In: Physics
You measure the oscillations of a pendulum four times, and find that it makes 15 complete swings in times of 8.29 s, 8.40 s, 8.30 s, and 8.41 s.
What is the mean of these measurements?
What is the mean deviation of these measurements?
What is the standard deviation of these measurements?
Your lab instructor asks you to find the period (time for one full swing) of the pendulum. You should write
Hint: It is conventional to use the standard deviation as the measure of uncertainty.
Hi,
You can find the mean by adding the measurements and dividing by the number of measurements in this case being 8.29 s+ 8.40 s +8.30 s +8.41 s /4 = 8.35 s is the mean.
The mean deviation of these is found by subtracting the mean from each measurement and then finding the mean of those differences.
8.29-8.35=-.06
8.40-8.35=.05
8.30-8.35=-.05
8.41-8.35=.06
Adding these differences gives you 0 so the mean deviation is 0.
The standard deviation is found then by subtracting the mean from each measurement then squaring this value, then adding these values up, dividing by the number of measurements and taking the square root.

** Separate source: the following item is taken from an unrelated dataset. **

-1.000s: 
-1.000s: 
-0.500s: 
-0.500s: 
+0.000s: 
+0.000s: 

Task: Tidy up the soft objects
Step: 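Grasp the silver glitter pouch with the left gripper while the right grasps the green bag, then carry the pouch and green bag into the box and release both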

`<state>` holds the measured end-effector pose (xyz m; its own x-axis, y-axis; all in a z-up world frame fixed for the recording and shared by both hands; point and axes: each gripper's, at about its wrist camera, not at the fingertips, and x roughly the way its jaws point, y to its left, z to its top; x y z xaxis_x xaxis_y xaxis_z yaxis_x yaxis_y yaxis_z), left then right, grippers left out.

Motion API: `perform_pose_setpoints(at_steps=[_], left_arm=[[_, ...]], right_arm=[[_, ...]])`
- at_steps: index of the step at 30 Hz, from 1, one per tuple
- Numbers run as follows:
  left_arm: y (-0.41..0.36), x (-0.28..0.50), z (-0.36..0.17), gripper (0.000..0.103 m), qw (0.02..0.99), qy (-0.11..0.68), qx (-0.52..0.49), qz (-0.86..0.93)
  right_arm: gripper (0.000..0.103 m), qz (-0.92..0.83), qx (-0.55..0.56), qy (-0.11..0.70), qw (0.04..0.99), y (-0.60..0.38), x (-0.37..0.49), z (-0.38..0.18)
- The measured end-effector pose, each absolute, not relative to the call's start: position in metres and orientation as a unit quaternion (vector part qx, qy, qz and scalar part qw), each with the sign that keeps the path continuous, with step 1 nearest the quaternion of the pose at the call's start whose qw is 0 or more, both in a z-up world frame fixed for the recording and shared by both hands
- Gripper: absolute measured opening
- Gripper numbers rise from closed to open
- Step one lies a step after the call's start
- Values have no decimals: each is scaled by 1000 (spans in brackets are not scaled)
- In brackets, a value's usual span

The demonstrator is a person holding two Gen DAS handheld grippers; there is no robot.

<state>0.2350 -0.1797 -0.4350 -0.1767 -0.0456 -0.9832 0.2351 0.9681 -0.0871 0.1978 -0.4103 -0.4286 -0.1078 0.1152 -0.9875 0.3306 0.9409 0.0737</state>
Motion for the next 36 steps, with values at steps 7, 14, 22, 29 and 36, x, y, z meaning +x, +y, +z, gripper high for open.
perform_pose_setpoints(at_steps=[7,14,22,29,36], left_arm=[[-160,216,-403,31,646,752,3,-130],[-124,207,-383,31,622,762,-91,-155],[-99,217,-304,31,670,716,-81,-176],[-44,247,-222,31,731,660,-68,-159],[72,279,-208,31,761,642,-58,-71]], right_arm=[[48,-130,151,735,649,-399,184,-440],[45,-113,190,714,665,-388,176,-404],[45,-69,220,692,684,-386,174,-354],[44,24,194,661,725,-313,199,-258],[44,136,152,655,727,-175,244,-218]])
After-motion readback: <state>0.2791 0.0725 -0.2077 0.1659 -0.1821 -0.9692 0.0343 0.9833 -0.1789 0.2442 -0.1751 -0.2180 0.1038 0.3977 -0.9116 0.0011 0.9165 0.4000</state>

(8.29-8.35)^2=-.06^2 = .0036
(8.40-8.35)^2=.05^2 =.0025
(8.30-8.35)^2=-.05^2 .0025
(8.41-8.35)^2=.06^2 =.0036
.0036 + .0036 + .0025 +.0025 = .0122
.0122/4 = .00305
Sqrt (.0035) = .055
To report the period you could take the average swing time and divide by the number of swings which gives you 8.35/15 =.556 secs
The uncertainty we have is for each measurement of 15 swings so we could divide this by 15 to get the uncertainty.
.055/15=.0036
You would then report .556 secs +/- .0036 secs.
I hope this helps. Let me know if you need any clarifications.